Whether you consider yourself a wine snob or you barely know the difference between red and white, you will be well taken care of (and not judged) at this Edgewater wine shop. The wines, many of which are $20 and less, are arranged by country, with helpful descriptions for some of the staff's favorite bottles. Friday wine tastings are a convivial neighborhood social event. Don't miss the extensive selection of bitters and local spirits.
When RJ Geyman was a struggling actor toiling away in the Chicago improv scene, he made ends meet with an eBay store (Rad Vintage Chicago) selling Starter jackets and sports jerseys from the ’80s and ’90s. The business did so well that it became a full-time job and he’s opened this Andersonville storefront. He’s branched out to include men’s and women’s clothing from the past 40 years, so expect to find women’s peacoats from the ’60s ($45 and up), men’s Dior sweaters (starting at around $22) and Member’s Only jackets ($20 and up) along with kitschier vintage items.
With three Chicagoland locations and a robust e-commerce website, Toys Et Cetera puts more than 10,000 toys at your fingertips. Shopping local has never been more convenient—we're talking complimentary gift wrapping, free shipping when you spend over $199 and pickup at any store location.

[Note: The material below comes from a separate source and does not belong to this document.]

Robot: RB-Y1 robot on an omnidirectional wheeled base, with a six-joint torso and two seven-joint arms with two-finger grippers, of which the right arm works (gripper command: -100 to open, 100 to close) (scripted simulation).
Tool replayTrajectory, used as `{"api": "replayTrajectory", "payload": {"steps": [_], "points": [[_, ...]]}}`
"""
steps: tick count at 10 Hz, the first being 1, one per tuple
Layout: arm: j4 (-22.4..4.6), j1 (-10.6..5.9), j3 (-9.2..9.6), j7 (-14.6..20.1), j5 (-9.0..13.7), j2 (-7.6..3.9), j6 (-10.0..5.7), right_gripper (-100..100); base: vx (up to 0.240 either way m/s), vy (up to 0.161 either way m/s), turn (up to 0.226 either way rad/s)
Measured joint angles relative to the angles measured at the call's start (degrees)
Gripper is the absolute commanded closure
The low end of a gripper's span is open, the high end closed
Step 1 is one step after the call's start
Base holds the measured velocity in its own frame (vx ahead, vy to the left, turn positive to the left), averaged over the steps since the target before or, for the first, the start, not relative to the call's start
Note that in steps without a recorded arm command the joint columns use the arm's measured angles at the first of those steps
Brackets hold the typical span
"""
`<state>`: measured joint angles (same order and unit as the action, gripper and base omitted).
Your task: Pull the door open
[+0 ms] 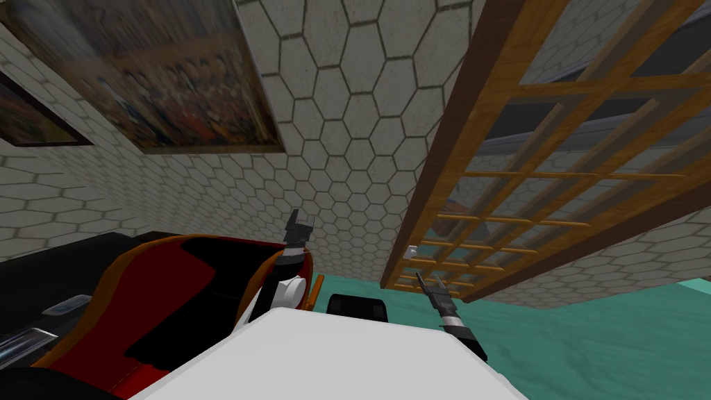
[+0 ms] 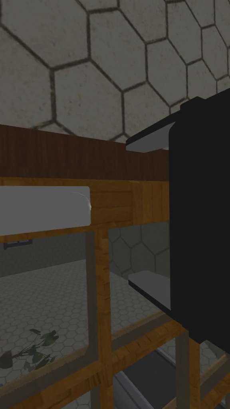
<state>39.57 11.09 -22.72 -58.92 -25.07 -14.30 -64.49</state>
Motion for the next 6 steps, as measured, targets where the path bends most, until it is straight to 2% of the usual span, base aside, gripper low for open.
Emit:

Less sparse than some nearby stores but equally well curated, with a strong country vibe, Roost features a hodgepodge of hanging woven basket lamps, school lockers and milk bottles, plus a second room pretty much dedicated to furniture. Take your time; cute, sometimes kitschy, vintage knickknacks are tucked in every corner.
Tucked at the end of a gangway between a Starbucks and a Potbelly on Clark Street, this small but popular shop has been meeting Andersonville's comics-shop needs since 2011. AlleyCat offers the usual wall of new comics and a good selection of trades and graphic novels, along with a smallish collection of back issues. Kid-friendly books are well stocked in the “AlleyKitten's Corner.” The store doesn't offer much in the way of toys or figures, but the staff is approachable and highly knowledgeable.